■ WHAT THE EXERCISE ASKS:
Repeat every line of the data exactly; no picture belongs in the copy.

■ SUPPLIED INFORMATION:
·····

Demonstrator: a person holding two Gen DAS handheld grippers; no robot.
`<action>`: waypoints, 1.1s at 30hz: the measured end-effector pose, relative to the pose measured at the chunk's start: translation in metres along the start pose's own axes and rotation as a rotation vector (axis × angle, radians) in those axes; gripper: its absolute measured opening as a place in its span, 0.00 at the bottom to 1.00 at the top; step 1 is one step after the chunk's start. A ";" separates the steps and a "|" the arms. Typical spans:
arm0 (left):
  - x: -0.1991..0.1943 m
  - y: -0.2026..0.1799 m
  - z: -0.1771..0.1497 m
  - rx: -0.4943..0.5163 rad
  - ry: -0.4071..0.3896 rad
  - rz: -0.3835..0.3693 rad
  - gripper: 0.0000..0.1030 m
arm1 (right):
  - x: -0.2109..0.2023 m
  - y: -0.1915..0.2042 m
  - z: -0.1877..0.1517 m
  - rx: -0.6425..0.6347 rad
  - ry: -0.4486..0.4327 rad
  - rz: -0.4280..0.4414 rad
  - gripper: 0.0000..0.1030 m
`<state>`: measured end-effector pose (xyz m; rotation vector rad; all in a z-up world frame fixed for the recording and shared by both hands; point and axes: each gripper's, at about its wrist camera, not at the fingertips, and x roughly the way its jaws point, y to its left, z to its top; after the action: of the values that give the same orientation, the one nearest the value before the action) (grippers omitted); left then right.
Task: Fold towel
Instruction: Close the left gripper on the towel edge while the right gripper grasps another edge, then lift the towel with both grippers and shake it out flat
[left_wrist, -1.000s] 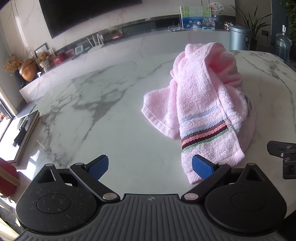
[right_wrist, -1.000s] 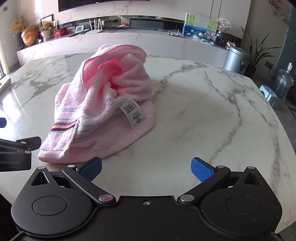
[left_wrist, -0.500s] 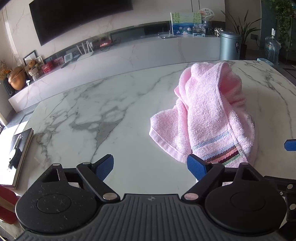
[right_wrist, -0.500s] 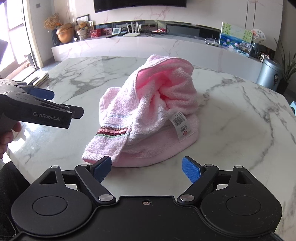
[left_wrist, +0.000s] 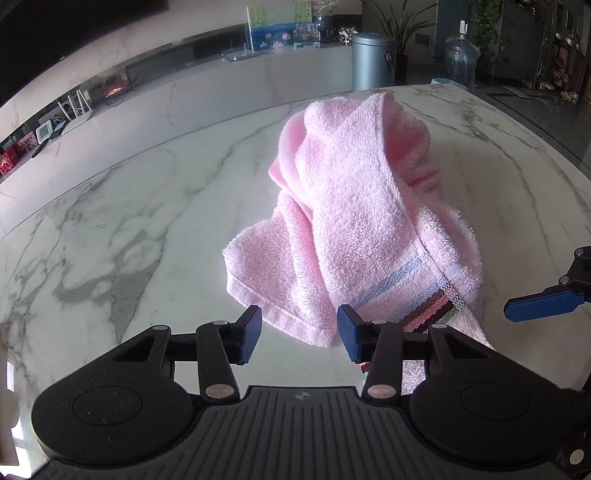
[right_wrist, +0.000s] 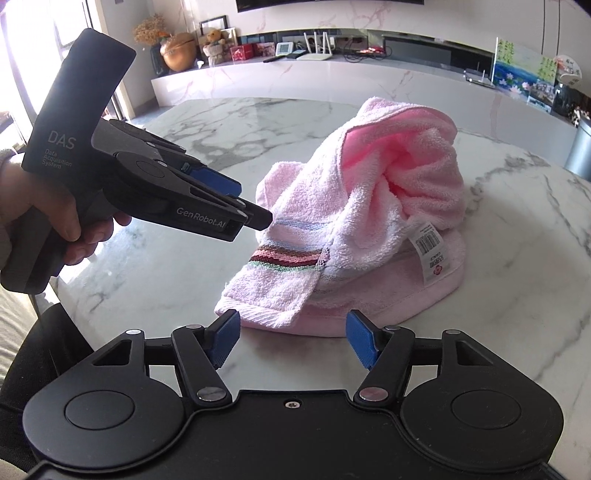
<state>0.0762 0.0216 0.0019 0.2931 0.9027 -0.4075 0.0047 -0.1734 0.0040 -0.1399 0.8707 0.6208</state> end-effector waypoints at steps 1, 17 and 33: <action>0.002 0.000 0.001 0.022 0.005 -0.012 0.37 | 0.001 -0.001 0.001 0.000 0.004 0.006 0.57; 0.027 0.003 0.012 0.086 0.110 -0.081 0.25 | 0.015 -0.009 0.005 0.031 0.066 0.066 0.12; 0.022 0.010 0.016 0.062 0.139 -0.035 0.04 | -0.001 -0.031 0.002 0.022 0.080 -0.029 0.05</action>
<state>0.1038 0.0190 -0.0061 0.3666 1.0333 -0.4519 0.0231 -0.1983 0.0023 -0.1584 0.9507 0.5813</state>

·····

■ REPLY:
Demonstrator: a person holding two Gen DAS handheld grippers; no robot.
`<action>`: waypoints, 1.1s at 30hz: the measured end-effector pose, relative to the pose measured at the chunk's start: translation in metres along the start pose's own axes and rotation as a rotation vector (axis × angle, radians) in those axes; gripper: its absolute measured opening as a place in its span, 0.00 at the bottom to 1.00 at the top; step 1 is one step after the chunk's start. A ";" separates the steps and a "|" the arms. Typical spans:
arm0 (left):
  - x: -0.1991..0.1943 m
  - y: -0.2026..0.1799 m
  - z: -0.1771..0.1497 m
  - rx: -0.4943..0.5163 rad
  - ry: -0.4071..0.3896 rad
  - rz: -0.3835..0.3693 rad
  - gripper: 0.0000..0.1030 m
arm1 (right):
  - x: -0.2109..0.2023 m
  - y: -0.1915..0.2042 m
  - z: -0.1877..0.1517 m
  - rx: -0.6425..0.6347 rad
  - ry: -0.4486..0.4327 rad
  - rz: -0.4280..0.4414 rad
  - gripper: 0.0000..0.1030 m
`<state>`: measured end-effector pose (xyz m; rotation vector rad; all in a z-up world frame fixed for the recording and shared by both hands; point and axes: each gripper's, at about its wrist camera, not at the fingertips, and x roughly the way its jaws point, y to its left, z to its top; after the action: of the values that give the same orientation, the one nearest the value before the action) (grippers omitted); left then right.
Task: Fold towel
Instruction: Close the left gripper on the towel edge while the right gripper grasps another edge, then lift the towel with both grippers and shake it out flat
[left_wrist, -1.000s] 
[right_wrist, -1.000s] 
[left_wrist, -0.500s] 
[right_wrist, -0.500s] 
[left_wrist, +0.000s] 
[right_wrist, +0.000s] 
<state>0.0762 0.0216 0.0019 0.2931 0.9027 -0.4075 0.0047 -0.1734 0.0040 -0.1399 0.8707 0.6208</state> end-effector waypoints at steps 1, 17 and 33: <action>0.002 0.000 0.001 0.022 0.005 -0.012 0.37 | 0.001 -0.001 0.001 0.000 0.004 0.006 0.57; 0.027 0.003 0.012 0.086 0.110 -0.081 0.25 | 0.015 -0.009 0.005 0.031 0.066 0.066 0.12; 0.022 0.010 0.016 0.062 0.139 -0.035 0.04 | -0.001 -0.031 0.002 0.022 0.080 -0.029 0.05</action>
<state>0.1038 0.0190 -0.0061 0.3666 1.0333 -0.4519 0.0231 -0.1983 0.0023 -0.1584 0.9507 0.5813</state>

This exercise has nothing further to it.